L’ancienne secrétaire d’État Condoleezza Rice, l’un des architectes des invasions américaines en Irak et en Afghanistan, a assisté à une série de réunions à la Maison Blanche, dont une intitulée Iran, qui a lancé un nouveau débat au sein de la communauté internationale. La réapparition de Rice, considérée comme l’un des noms emblématiques de la politique étrangère agressive de Washington dans l’histoire récente, a suscité des commentaires dans le monde entier selon lesquels les États-Unis envisageaient une nouvelle intervention au Moyen-Orient qui ne se limiterait pas à l’Iran. Le nom de Rice est associé à l’invasion de l’Irak en 2003, à la guerre en Afghanistan, aux programmes de torture et aux interventions militaires américaines au Moyen-Orient. Rice, qui entretient également des relations avec les compagnies pétrolières américaines, reste dans la mémoire publique en affirmant que « l’Irak possède des armes de destruction massive ». Les hauts bureaucrates américains de l’époque ont admis plus tard que cette affirmation était un mensonge destiné à justifier la guerre.

Condoleezza Rice fait partie de l’équipe qui a préconisé l’invasion de l’Irak sous le règne de l’ancien président américain George W. Bush et est considérée comme l’un des architectes de la guerre en politique étrangère.

ARME DE DESTRUCTION MASSE MENSONGE

Condoleezza Rice a été conseillère à la sécurité nationale des États-Unis entre 2001 et 2005, puis secrétaire d’État des États-Unis entre 2005 et 2009. L’une des personnalités les plus influentes et les plus bellicistes de l’administration Bush. Rice est le principal nom qui a amené l’affirmation selon laquelle Saddam Hussein menait un programme d’armes nucléaires dans sa stratégie de défense avant l’invasion de l’Irak. Cependant, l’incapacité à trouver des armes de destruction massive en Irak après l’invasion a conduit à de vives critiques à l’encontre de Rice et de l’administration Bush. De nombreux hauts responsables, notamment Colin Powell, qui a été secrétaire d’État dans le gouvernement Bush, ont par la suite ouvertement admis que cette affirmation était un mensonge.

LE PROGRAMME DE TORTURE DE LA CIA

Le nom de Rice est également associé aux programmes secrets de la CIA menés dans le cadre de la politique de « guerre contre le terrorisme » de l’administration Bush. Selon le rapport du Comité sénatorial américain du renseignement, Rice a rencontré le directeur de la CIA George Tenet le 17 juillet 2002 et lui a transmis « l’approbation de l’administration » pour la torture sévère des suspects détenus. Durant cette période, Rice figurait parmi les noms prônant les politiques de sécurité les plus dures du gouvernement, aux côtés du vice-président américain Dick Cheney et du secrétaire à la Défense Donald Rumsfeld. UN.Les organisations de défense des droits de l’homme aux États-Unis continuent de demander au Congrès d’ouvrir une enquête contre Rice en tant qu’architecte de la torture.

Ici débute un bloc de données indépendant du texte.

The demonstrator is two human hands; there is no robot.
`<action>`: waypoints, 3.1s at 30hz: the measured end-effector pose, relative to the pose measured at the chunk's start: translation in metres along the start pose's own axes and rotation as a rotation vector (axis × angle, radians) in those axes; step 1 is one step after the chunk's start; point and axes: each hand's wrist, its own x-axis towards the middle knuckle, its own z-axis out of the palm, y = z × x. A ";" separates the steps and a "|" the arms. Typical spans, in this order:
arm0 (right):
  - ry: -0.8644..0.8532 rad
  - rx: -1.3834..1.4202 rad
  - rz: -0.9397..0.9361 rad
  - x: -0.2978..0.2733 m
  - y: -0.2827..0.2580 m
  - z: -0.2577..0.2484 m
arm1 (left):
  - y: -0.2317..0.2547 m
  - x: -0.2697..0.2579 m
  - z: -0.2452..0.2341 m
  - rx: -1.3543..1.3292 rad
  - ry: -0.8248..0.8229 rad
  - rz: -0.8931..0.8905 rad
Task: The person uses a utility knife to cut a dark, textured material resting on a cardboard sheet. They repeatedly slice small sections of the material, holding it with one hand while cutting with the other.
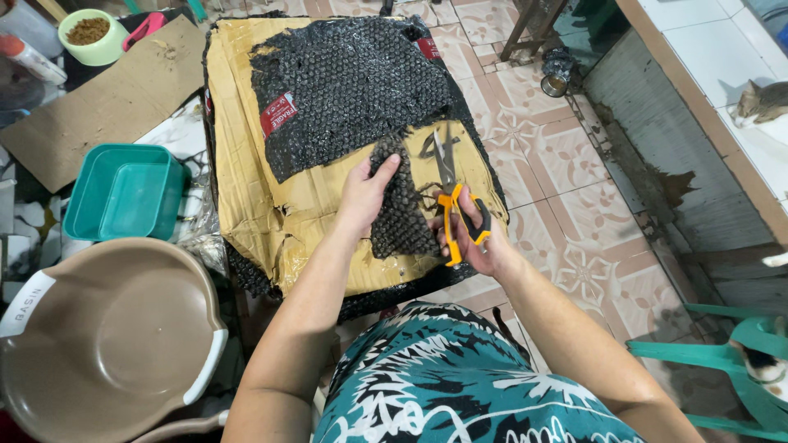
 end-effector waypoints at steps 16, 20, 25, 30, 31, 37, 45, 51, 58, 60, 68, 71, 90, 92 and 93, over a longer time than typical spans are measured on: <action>0.154 -0.389 -0.418 0.002 -0.010 0.023 | 0.001 -0.003 0.000 -0.001 -0.016 -0.015; 0.179 -0.515 -0.452 0.007 -0.006 0.025 | -0.008 -0.005 0.012 0.032 -0.074 0.014; 0.174 -0.276 -0.551 0.022 -0.010 0.024 | -0.001 -0.008 0.009 -0.232 -0.140 -0.175; 0.289 0.018 -0.456 0.035 -0.026 0.012 | -0.013 -0.031 0.013 -0.059 -0.272 -0.212; 0.289 0.010 -0.485 0.037 -0.027 0.010 | -0.017 -0.032 0.016 -0.068 -0.293 -0.212; 0.248 -0.003 -0.535 0.044 -0.024 -0.001 | -0.038 -0.033 0.018 0.111 -0.234 -0.151; 0.195 -0.237 -0.274 0.033 -0.028 -0.009 | -0.014 -0.009 0.013 -0.030 0.070 -0.194; -0.048 -0.381 -0.083 0.010 -0.003 -0.027 | 0.016 0.005 0.003 -0.155 0.052 -0.072; -0.147 -0.491 -0.042 -0.015 0.005 -0.032 | 0.019 0.016 0.008 -0.183 0.078 -0.108; -0.120 -0.494 -0.041 -0.018 0.001 -0.029 | 0.017 0.017 0.012 -0.197 0.061 -0.131; -0.067 -0.497 -0.056 -0.023 -0.009 -0.021 | 0.016 0.015 0.022 -0.143 0.034 -0.141; -0.054 -0.505 -0.054 -0.023 -0.009 -0.019 | 0.018 0.013 0.021 -0.134 0.023 -0.124; -0.009 -0.533 -0.038 -0.030 -0.011 -0.013 | 0.012 0.012 0.021 -0.108 0.010 -0.104; -0.056 -0.494 -0.074 -0.028 -0.012 -0.013 | 0.011 0.012 0.020 -0.124 -0.002 -0.105; -0.079 -0.474 -0.089 -0.028 -0.011 -0.013 | 0.009 0.011 0.019 -0.133 -0.006 -0.109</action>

Rice, l'architecte de l'invasion de l'Irak, a assisté à la réunion de Trump - Photo : 2
Le public se souvient également de l’ancienne secrétaire d’État Rice pour son utilisation fréquente du terme « avant-postes terroristes » pour l’Iran et Cuba dans le passé.

IL A TRAITÉ L’IRAN DE « POSTE TERRORISME »

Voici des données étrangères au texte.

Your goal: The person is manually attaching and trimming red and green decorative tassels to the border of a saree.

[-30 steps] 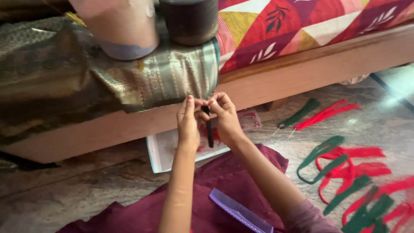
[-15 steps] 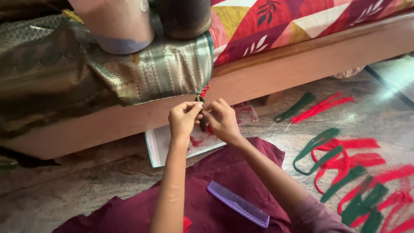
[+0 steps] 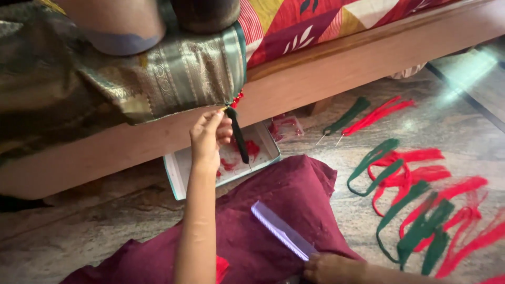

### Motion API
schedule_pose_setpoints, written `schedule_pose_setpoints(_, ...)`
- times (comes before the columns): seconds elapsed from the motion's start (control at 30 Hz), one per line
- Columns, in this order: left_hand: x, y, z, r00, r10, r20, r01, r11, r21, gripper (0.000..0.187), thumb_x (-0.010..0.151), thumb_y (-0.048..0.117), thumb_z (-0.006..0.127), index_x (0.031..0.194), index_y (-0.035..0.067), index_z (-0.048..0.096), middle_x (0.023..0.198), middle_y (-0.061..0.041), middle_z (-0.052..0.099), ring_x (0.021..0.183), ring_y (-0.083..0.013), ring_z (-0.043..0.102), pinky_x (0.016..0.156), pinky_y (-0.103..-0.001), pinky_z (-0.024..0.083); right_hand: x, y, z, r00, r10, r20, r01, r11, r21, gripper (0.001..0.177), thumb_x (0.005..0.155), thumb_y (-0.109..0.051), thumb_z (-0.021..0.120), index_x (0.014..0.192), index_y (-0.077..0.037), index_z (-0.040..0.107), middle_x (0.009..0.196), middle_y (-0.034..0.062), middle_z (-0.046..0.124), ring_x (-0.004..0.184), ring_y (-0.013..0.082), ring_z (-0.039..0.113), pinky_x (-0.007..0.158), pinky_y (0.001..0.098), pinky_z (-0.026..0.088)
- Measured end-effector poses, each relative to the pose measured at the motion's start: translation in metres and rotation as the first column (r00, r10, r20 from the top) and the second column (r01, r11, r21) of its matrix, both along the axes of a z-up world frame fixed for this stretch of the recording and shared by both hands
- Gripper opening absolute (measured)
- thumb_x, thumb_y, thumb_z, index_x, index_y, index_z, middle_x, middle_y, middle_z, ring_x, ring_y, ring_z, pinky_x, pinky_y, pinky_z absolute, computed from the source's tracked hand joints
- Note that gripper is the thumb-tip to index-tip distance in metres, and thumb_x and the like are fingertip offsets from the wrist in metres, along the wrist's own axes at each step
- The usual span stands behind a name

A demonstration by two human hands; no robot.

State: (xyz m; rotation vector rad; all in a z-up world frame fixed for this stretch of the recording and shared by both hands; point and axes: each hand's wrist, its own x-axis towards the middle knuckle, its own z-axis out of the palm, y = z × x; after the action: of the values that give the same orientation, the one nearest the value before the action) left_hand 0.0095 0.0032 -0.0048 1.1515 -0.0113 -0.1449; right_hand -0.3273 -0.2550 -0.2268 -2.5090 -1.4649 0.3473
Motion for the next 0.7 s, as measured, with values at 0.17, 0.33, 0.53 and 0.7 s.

La politique étrangère préconisée par Rice a été définie aux États-Unis comme « le renversement des régimes au nom de la démocratie ». L’approche de Rice a également créé un espace légitime pour les opérations militaires au Moyen-Orient. Dans son discours de 2005, Rice a déclaré que les États-Unis devraient combattre non seulement les organisations terroristes mais aussi « les idéologies qui alimentent le terrorisme ». Condoleezza Rice qualifie souvent l’Iran et Cuba d’« avant-postes terroristes ».

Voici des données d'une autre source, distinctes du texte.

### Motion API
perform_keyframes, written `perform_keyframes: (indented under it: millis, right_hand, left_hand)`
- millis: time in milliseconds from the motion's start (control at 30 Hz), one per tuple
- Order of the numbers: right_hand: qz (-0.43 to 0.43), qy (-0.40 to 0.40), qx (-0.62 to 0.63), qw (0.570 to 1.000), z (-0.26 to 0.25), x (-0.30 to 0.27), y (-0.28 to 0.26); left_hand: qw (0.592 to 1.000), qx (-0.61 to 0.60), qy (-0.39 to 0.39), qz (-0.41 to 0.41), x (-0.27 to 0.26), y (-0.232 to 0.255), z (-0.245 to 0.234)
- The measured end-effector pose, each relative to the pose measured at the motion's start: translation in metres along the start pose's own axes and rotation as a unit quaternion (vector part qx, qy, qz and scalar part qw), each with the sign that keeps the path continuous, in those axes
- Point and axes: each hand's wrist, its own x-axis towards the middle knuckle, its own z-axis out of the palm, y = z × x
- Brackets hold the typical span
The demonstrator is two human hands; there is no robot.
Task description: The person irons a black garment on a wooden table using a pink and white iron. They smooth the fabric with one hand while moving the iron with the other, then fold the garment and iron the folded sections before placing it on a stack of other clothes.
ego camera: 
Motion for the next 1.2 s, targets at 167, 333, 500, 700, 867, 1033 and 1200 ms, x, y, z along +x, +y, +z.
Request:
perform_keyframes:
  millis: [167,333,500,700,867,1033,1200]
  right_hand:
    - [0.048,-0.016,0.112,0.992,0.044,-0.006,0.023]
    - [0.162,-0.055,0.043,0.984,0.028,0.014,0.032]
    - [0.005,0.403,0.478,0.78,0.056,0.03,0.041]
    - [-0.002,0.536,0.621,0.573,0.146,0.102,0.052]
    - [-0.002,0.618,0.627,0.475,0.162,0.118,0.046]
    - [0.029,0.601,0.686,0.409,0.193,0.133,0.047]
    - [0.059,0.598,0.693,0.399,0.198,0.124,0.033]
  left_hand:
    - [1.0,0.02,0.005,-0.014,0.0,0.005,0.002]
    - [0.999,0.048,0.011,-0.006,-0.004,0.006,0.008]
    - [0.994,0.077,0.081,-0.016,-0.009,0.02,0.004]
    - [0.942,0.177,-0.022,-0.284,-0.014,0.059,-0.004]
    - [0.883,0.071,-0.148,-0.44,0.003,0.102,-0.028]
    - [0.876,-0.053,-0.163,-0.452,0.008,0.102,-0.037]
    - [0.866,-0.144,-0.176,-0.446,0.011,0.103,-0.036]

DIRECTEUR DE COMPAGNIE PÉTROLIÈRE

Le nom de Condoleezza Rice reste dans les mémoires non seulement pour les guerres et la torture, mais aussi pour ses relations avec les réseaux militaro-industriels aux États-Unis. Rice, qui a siégé au conseil d’administration du géant pétrolier américain Chevron entre 1991 et 2001, a même été nommée d’après un pétrolier par la société. La société en question est devenue l’une des deux sociétés pétrolières américaines entrées à Bagdad après l’invasion de l’Irak. Rice a également été directrice de la Hoover Institution de l’Université de Stanford. On sait que l’institut compte de nombreux donateurs du secteur américain de la défense et de la technologie.